TASK DIRECTIONS -> The full listing should be duplicated word for word.

PROVIDED DATA ->
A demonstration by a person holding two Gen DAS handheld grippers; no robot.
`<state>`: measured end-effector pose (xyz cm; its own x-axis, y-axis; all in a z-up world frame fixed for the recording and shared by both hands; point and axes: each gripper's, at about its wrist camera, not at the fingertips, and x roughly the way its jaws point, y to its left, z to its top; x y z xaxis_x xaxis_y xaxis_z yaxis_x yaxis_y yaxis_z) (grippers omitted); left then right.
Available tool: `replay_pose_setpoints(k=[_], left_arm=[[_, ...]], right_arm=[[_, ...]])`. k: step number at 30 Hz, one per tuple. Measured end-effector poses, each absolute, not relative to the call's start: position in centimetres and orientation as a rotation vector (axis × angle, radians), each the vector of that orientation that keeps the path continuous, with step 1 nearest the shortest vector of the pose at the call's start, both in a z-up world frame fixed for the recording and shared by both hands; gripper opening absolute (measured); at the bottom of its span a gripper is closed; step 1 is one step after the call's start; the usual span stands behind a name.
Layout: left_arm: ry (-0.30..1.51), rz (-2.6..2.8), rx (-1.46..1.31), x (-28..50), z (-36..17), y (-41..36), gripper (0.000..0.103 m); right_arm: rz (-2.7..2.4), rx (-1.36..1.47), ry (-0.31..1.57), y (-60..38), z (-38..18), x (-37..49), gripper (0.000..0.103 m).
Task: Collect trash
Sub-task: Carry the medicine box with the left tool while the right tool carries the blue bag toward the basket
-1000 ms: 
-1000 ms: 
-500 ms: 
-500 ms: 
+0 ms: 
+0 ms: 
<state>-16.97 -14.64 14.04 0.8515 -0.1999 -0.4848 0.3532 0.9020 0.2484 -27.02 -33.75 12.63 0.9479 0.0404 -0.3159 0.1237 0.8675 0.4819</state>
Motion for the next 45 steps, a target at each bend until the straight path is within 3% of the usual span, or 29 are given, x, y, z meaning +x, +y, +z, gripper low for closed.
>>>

RESULT FOR THIS EXERCISE ->
A demonstration by a person holding two Gen DAS handheld grippers; no robot.
`<state>`: measured end-effector pose (xyz cm; its own x-axis, y-axis; all in a z-up world frame fixed for the recording and shared by both hands; point and axes: each gripper's, at about its wrist camera, not at the fingertips, and x roughly the way its jaws point, y to its left, z to its top; x y z xaxis_x xaxis_y xaxis_z yaxis_x yaxis_y yaxis_z) (grippers omitted); left then right.
Available tool: `replay_pose_setpoints(k=[_], left_arm=[[_, ...]], right_arm=[[_, ...]])`. k: step number at 30 Hz, one per tuple. Measured end-effector poses, each absolute, not relative to the call's start: position in centimetres and orientation as a rotation vector (axis × angle, radians), each the vector of that orientation that keeps the path continuous, with step 1 nearest the shortest vector of the pose at the call's start, both in a z-up world frame fixed for the recording and shared by both hands; gripper opening absolute (measured); at the bottom of its span a gripper is closed; step 1 is one step after the call's start; the usual span stands behind a name.
Layout: left_arm: ry (-0.30..1.51), rz (-2.6..2.8), rx (-1.46..1.31), x (-28..50), z (-36..17), y (-41..36), gripper (0.000..0.103 m); right_arm: rz (-2.7..2.4), rx (-1.36..1.47), ry (-0.31..1.57), y (-60..38), z (-38..18), x (-37..49), gripper (0.000..0.103 m).
Task: Collect trash
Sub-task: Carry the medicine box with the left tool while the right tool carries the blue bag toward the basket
-1000 ms: 
-1000 ms: 
-500 ms: 
-500 ms: 
+0 ms: 
+0 ms: 
<state>-16.97 -14.64 14.04 0.8515 -0.1999 -0.4848 0.3532 0.9020 0.2484 -27.02 -33.75 12.63 0.9479 0.0404 -0.3159 0.1237 0.8675 0.4819</state>
Motion for the next 45 steps, a target at each bend until the straight path is within 3% of the usual span, or 29 are given, x, y, z meaning +x, +y, +z, gripper low for closed.
>>>

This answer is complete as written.